**Data excerpt:**
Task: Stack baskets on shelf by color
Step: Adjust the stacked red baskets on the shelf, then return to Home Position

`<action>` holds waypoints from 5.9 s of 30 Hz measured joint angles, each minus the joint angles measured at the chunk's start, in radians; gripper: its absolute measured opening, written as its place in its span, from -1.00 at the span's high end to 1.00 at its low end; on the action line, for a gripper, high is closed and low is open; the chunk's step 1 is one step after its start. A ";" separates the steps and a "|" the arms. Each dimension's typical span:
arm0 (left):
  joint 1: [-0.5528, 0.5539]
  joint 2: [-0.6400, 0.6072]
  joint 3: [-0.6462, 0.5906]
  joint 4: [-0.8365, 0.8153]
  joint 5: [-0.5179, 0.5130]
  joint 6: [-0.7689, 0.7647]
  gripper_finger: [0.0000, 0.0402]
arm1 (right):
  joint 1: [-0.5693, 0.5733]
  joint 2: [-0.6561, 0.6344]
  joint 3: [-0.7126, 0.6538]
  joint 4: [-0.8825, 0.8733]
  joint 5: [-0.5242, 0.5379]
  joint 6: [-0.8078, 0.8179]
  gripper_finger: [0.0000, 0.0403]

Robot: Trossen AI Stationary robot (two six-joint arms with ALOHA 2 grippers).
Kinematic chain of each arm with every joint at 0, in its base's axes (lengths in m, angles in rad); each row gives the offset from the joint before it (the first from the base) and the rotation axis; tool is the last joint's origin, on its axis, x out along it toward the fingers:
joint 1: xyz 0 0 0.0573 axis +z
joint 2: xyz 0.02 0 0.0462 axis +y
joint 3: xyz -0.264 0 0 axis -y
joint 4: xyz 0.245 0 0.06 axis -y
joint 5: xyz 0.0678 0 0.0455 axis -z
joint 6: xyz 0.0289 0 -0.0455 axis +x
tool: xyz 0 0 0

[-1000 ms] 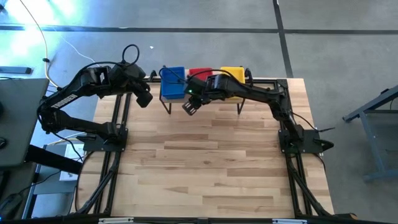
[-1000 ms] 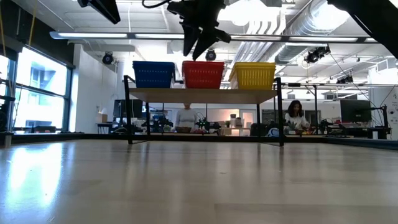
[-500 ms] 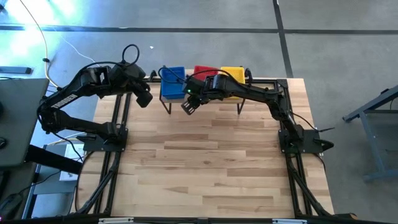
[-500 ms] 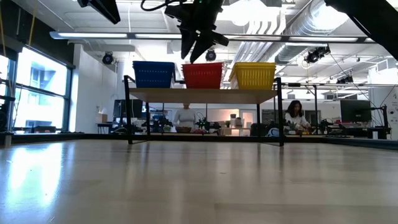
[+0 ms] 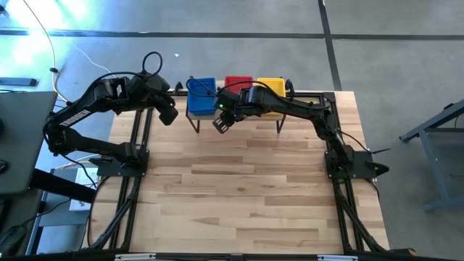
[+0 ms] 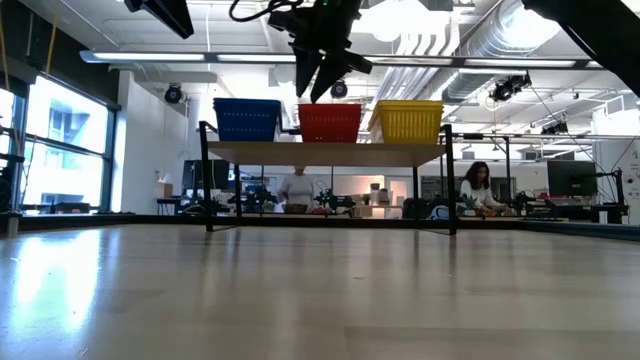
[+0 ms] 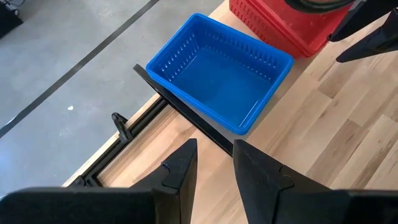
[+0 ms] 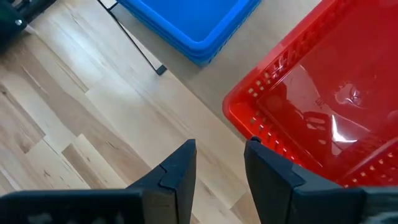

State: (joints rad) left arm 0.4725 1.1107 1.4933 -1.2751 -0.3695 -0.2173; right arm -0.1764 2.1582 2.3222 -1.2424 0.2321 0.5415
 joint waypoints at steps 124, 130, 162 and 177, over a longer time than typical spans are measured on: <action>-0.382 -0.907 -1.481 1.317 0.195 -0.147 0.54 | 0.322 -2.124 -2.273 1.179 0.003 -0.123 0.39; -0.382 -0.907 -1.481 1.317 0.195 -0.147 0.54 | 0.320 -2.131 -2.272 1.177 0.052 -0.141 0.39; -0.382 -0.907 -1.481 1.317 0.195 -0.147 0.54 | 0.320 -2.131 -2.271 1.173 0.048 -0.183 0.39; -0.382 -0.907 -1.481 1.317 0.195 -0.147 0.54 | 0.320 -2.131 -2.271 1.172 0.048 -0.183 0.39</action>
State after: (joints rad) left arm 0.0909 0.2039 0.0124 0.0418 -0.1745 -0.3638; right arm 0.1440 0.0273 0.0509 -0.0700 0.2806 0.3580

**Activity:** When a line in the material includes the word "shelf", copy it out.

**Exercise answer:**
Task: Stack baskets on shelf by color
Step: Adjust the stacked red baskets on the shelf, then return to Home Position

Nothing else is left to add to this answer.